§ Exercise objective: Please keep to the lines below from the one with "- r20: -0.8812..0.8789" through the one with "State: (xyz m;", and restate them word for word, ends included.

[Records from a collection]
——

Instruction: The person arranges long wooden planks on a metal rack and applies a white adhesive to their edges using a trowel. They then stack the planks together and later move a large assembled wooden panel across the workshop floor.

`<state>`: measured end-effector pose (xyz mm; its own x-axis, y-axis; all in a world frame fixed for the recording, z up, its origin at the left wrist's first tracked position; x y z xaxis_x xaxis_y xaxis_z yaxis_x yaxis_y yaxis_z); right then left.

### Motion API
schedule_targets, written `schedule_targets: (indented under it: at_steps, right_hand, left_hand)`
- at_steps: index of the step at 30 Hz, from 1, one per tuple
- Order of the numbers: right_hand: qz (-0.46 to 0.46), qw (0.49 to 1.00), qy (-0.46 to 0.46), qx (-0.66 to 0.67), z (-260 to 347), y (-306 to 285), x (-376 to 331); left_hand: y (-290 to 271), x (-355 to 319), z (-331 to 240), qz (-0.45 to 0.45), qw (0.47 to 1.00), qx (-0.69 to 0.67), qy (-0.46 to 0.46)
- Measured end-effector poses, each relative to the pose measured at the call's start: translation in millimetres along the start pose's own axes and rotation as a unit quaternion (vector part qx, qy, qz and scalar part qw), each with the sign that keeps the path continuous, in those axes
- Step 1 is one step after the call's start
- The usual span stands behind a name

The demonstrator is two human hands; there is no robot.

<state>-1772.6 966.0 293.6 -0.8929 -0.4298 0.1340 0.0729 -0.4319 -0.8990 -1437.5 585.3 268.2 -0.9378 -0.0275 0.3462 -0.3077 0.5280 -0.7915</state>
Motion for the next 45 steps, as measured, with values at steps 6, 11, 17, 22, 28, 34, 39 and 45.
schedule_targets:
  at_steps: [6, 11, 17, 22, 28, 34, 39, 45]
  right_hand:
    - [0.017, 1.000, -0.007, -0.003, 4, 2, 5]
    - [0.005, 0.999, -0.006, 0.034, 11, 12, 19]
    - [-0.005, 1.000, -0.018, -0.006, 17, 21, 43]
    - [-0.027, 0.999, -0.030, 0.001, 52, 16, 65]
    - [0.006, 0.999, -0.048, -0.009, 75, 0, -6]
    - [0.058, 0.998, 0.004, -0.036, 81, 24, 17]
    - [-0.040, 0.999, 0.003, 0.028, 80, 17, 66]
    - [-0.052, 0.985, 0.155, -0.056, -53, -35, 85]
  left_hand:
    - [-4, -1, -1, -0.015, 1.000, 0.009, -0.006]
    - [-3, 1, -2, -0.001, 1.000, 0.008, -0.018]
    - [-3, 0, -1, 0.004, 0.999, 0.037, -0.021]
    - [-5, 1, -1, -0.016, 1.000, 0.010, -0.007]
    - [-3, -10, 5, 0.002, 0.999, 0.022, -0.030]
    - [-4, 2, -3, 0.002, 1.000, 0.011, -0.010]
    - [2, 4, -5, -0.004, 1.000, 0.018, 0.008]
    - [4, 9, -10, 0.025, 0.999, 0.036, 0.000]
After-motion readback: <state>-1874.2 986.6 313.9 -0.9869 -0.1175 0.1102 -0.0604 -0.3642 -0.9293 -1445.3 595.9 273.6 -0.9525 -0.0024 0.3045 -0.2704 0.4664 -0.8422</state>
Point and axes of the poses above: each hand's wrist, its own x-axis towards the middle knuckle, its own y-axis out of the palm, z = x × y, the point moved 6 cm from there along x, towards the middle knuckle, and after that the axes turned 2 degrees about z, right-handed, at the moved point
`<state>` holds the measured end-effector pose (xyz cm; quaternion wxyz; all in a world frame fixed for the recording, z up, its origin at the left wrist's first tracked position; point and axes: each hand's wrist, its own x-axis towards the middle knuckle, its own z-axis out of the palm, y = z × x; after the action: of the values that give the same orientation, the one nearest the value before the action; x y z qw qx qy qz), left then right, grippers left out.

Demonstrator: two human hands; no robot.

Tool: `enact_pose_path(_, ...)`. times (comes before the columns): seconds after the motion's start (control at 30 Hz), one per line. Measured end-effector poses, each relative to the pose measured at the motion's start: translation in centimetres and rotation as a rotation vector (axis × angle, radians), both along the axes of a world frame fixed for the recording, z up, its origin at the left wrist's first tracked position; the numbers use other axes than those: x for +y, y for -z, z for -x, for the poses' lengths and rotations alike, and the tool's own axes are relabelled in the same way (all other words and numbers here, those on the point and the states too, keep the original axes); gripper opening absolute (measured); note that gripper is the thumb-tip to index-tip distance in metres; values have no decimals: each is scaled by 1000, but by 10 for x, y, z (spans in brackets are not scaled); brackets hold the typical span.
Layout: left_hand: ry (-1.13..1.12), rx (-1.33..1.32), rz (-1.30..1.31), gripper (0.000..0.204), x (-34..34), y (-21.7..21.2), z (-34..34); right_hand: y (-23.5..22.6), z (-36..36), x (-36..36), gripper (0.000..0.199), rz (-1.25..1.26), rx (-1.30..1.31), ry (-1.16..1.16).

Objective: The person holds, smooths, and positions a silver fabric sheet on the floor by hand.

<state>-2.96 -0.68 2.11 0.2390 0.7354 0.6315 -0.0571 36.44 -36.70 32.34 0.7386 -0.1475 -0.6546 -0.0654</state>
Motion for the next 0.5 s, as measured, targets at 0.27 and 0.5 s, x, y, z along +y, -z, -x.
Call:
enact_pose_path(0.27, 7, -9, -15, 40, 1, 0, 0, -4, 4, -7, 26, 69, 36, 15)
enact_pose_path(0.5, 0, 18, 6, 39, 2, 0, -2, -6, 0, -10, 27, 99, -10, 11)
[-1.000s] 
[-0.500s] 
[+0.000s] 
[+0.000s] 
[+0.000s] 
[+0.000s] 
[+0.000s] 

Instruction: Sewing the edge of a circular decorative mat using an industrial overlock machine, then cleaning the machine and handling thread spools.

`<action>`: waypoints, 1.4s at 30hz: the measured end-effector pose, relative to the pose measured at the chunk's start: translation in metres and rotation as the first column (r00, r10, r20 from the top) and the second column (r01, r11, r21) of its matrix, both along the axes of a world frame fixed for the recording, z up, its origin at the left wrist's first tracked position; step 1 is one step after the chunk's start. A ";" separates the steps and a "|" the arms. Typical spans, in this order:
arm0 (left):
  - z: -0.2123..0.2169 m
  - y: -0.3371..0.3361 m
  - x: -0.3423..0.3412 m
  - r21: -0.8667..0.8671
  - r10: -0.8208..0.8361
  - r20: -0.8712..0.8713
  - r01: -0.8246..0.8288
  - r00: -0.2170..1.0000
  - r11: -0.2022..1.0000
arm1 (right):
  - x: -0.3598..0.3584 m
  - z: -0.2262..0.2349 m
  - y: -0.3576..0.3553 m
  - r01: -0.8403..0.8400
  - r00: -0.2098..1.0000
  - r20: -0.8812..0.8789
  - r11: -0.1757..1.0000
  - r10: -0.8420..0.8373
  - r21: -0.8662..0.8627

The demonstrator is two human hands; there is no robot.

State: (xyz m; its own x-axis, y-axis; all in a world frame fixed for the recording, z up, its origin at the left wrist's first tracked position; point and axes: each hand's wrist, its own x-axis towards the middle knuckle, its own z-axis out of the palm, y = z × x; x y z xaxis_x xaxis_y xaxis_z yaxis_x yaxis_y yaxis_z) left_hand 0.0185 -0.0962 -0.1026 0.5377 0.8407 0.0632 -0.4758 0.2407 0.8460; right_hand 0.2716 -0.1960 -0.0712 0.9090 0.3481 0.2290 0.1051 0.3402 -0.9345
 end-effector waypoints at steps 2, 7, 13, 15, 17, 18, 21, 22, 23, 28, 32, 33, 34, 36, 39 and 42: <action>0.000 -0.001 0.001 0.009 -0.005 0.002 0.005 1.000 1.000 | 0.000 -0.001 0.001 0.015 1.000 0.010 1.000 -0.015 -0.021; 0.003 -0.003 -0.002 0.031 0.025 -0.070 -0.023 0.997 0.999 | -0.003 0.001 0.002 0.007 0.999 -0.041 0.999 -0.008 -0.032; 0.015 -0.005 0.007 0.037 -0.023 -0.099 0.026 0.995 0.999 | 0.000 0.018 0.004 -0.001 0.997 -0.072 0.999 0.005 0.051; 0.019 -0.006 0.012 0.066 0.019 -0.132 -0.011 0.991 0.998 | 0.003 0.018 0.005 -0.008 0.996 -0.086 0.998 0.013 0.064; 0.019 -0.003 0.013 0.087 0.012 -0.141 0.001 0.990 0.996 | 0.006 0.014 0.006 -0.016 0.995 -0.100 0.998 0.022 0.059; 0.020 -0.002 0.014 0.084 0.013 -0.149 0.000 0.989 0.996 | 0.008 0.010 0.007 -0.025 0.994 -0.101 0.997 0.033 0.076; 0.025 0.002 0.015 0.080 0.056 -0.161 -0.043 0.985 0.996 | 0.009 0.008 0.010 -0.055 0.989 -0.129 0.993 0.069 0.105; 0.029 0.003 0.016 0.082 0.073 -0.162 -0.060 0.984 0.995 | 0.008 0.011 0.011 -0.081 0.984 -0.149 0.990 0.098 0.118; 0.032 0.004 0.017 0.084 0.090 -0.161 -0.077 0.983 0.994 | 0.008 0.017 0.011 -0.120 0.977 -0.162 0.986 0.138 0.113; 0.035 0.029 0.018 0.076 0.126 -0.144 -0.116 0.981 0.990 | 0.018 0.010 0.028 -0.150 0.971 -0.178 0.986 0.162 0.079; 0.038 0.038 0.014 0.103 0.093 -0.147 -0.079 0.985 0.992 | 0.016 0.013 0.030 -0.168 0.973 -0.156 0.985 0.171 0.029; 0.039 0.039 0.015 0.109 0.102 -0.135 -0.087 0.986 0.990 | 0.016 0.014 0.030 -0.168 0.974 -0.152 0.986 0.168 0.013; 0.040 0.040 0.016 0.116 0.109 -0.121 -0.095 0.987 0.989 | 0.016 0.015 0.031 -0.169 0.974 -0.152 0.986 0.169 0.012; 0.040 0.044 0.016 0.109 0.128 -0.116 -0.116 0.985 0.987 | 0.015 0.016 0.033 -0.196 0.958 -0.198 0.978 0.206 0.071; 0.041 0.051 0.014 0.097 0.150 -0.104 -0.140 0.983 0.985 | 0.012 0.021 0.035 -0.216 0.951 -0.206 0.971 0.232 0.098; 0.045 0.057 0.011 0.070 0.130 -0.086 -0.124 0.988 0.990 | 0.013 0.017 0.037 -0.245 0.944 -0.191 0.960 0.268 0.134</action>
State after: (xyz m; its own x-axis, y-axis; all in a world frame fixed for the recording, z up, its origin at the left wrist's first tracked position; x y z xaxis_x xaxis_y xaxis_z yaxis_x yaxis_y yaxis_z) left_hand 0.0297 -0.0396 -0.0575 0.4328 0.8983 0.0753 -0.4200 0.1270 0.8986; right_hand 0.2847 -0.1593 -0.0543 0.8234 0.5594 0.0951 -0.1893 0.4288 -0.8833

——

§ Your response:
  - r20: -0.8812..0.8789
  - r11: -0.1757..1.0000
  - r10: -0.8420..0.8373
  - r21: -0.8662..0.8627

The demonstrator is two human hands; there is no robot.

State: (xyz m; its own x-axis, y-axis; all in a world frame fixed for the recording, z up, its origin at the left wrist's first tracked position; point and axes: each hand's wrist, its own x-axis towards the middle knuckle, its own z-axis out of the palm, y = z × x; x y z xaxis_x xaxis_y xaxis_z yaxis_x yaxis_y yaxis_z) left_hand 0.0185 -0.0962 -0.1026 0.5377 0.8407 0.0632 -0.4758 0.2407 0.8460; right_hand 0.2716 -0.1960 -0.0712 0.9090 0.3481 0.2290 0.1051 0.3402 -0.9345

The exercise asks for nothing more.